Na reunião, o presidente da Câmara sugeriu a construção de uma pauta mínima comum para enfrentar a crise fiscal que atinge os estados e a União.Segundo ele, a ideia é buscar uma proposta que reúna soluções comuns para questões urgentes tanto para estados quanto para a União, como o déficit previdenciário social dos estados e a crise na segurança pública.

A sugestão deverá ser debatida por secretários de Estado da Fazenda e do Planejamento no próximo dia 15 de fevereiro. E no dia 19 deste mês, em um novo encontro entre Rodrigo Maia e os governadores.

Segundo Rosman, existe a sugestão de criação de um fundo de compensação previdenciária, com o objetivo de suportar o futuro da Previdência dos Estados. Ele enfatizou que é o déficit da previdência que está inviabilizando os estados. “Se não fosse o déficit da previdência, na ordem de R$ 100 milhões mês, o Estado de Sergipe teria pago suas contas em 2017 e fecharia o ano com um superávit de R$ 500 milhões. O governo está fazendo o dever de casa, mas a conta da previdência não bate”, lamentou Rosman.
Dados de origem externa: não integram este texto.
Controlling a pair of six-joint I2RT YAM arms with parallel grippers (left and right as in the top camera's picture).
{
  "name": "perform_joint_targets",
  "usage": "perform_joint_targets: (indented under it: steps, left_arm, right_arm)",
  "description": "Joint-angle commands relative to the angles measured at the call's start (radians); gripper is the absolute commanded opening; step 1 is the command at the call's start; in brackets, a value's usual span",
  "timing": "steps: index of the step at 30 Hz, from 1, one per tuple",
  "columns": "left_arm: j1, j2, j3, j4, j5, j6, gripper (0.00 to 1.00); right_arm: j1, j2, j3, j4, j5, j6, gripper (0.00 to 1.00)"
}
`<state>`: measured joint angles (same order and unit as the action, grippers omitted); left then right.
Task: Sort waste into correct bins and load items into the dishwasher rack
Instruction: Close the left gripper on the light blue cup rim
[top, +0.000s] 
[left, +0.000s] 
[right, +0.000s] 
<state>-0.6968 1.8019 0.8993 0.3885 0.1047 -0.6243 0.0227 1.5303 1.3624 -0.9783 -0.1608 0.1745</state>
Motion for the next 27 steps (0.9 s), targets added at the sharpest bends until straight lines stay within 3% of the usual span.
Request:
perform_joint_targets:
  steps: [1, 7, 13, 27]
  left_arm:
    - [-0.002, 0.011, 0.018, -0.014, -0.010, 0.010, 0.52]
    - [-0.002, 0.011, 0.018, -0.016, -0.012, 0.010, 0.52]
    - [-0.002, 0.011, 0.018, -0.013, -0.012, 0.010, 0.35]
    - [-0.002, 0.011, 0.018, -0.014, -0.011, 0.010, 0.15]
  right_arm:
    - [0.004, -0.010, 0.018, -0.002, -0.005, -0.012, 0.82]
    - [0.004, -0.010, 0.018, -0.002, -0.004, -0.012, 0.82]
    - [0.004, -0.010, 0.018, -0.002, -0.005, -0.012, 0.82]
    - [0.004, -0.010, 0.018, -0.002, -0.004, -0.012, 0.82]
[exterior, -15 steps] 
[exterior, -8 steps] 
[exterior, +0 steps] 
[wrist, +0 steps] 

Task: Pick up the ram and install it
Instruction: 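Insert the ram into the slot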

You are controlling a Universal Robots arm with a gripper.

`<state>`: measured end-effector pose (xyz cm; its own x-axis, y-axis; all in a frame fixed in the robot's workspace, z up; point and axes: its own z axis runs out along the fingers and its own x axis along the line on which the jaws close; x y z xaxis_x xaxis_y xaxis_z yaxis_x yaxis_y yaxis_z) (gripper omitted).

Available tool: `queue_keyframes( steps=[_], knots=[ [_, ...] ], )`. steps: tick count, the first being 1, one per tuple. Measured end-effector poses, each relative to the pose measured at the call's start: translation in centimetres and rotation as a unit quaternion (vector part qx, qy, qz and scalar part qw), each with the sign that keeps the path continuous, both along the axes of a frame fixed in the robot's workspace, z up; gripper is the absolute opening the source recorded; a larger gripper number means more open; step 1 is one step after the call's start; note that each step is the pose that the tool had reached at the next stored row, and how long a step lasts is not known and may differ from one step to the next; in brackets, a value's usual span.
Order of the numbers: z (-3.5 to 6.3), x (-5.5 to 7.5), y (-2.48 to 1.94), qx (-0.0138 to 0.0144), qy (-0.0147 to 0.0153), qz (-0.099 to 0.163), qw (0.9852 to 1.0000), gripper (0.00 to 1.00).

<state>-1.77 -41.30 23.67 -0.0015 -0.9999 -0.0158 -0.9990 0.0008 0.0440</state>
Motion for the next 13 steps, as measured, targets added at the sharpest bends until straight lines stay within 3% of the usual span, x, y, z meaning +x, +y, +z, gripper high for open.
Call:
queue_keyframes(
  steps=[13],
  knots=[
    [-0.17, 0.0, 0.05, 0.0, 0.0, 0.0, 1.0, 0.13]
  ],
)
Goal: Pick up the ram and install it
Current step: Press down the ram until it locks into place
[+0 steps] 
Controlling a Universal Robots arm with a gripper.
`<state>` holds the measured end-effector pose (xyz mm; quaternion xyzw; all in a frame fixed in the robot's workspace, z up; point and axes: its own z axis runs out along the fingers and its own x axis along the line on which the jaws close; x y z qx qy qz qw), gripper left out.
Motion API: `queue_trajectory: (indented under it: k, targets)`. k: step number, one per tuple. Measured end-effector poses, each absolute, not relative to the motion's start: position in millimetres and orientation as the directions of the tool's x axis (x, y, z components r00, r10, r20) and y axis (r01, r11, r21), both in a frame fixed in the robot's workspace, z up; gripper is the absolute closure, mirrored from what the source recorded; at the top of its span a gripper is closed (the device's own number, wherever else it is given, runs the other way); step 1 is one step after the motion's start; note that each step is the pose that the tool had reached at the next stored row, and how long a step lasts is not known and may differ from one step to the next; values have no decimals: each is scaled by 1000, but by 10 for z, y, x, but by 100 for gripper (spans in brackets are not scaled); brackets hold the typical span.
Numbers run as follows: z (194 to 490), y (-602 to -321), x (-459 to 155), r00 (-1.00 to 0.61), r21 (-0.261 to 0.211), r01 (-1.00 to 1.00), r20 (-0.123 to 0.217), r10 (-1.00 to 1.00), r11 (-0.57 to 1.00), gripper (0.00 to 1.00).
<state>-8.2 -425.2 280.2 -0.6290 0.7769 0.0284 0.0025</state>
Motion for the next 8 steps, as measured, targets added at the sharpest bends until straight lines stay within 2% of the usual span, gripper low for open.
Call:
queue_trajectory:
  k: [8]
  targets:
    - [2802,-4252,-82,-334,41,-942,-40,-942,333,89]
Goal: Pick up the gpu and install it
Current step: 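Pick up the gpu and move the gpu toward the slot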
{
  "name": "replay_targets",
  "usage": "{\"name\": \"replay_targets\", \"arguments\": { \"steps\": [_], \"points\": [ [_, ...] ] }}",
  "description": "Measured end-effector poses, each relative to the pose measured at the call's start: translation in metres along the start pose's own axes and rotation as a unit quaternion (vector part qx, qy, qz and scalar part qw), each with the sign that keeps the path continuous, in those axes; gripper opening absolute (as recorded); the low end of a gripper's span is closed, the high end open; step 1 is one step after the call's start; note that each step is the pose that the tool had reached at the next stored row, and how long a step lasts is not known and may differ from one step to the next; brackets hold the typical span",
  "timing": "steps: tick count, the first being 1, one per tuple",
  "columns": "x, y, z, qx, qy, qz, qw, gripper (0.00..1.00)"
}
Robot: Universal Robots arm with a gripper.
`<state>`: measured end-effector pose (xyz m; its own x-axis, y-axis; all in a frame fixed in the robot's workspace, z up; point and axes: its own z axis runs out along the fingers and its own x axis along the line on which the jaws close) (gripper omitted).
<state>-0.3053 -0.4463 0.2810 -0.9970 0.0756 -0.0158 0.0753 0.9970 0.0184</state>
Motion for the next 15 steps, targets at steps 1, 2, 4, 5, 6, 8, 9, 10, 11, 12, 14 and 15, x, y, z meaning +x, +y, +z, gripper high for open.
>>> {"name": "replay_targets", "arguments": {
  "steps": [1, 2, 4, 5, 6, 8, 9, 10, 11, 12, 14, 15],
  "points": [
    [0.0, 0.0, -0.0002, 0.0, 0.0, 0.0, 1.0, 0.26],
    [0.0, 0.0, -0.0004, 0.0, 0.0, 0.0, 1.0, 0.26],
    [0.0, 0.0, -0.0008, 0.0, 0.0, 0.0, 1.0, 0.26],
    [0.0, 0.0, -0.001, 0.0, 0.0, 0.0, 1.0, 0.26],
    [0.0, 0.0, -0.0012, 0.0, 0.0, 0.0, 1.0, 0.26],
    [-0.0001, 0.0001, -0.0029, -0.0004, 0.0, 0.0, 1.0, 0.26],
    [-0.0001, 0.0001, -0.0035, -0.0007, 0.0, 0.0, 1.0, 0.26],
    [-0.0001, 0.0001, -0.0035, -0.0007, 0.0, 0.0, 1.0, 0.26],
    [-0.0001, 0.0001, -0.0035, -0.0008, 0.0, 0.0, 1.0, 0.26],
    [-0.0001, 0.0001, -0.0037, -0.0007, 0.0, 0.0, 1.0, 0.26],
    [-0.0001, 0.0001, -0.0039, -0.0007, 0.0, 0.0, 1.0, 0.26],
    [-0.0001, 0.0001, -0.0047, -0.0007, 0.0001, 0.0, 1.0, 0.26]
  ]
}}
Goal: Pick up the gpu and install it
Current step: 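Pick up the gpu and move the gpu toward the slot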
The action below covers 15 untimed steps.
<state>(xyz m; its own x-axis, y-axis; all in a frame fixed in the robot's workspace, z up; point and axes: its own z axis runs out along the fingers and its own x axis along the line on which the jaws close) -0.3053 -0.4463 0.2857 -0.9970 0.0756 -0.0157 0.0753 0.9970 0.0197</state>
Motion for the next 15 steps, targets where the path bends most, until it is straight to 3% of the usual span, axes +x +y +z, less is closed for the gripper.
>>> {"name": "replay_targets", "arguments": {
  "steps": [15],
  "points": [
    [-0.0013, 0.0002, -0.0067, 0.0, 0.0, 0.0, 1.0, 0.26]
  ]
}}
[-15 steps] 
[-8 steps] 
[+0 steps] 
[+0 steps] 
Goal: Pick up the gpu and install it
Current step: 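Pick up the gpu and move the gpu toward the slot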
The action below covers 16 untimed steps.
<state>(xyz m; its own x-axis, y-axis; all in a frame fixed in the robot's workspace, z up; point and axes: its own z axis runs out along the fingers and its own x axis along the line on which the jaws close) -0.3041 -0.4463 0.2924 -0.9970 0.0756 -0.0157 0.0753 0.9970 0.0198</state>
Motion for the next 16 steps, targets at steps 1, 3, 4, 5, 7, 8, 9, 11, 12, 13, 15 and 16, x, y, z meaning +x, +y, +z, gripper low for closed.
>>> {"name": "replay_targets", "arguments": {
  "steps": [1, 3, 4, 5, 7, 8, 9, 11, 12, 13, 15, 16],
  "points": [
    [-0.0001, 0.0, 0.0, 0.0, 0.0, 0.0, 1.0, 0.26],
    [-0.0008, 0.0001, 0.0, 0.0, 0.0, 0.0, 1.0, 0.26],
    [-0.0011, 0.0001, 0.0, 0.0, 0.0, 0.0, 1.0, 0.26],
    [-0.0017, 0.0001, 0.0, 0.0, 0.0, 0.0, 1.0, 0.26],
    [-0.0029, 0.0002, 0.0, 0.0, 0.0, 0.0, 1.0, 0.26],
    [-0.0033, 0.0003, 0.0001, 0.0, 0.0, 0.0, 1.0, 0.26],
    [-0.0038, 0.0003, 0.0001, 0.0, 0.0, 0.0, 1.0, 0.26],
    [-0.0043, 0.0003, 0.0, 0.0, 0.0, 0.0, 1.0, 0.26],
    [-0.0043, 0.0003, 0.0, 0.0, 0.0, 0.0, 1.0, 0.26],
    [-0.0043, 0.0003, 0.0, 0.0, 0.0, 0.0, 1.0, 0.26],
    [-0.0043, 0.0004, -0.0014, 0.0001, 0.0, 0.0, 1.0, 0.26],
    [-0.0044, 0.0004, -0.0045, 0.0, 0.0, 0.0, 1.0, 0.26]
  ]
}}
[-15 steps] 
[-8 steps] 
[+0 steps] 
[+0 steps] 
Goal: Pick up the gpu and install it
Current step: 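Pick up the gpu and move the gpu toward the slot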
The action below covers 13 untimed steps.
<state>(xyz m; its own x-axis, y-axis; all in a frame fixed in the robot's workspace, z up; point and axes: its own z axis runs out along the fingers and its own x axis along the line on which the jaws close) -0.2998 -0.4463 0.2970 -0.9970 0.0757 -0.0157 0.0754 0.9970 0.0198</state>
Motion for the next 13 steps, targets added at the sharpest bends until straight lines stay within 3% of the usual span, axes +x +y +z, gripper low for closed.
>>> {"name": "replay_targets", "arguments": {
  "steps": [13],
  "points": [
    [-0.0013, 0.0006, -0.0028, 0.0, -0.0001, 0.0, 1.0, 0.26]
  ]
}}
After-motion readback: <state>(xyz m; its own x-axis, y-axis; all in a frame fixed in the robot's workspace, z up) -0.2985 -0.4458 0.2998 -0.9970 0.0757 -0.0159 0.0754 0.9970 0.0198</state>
Rosman ressaltou que os governadores querem que tão logo sejam definidas as medidas que precisam ser adotadas para que os Estados resolvam o déficit da previdência, o presidente da Câmara coloque o projeto de lei na pauta da Câmara para votação, pois precisa ser votado duas vezes na Câmara e no Senado. Informa ainda que for resolvida também a questão da securitização das dívidas, deverá ser gerada uma receita em torno de R$ 700 milhões para o Estado de Sergipe, que deve ir para o fundo de previdência.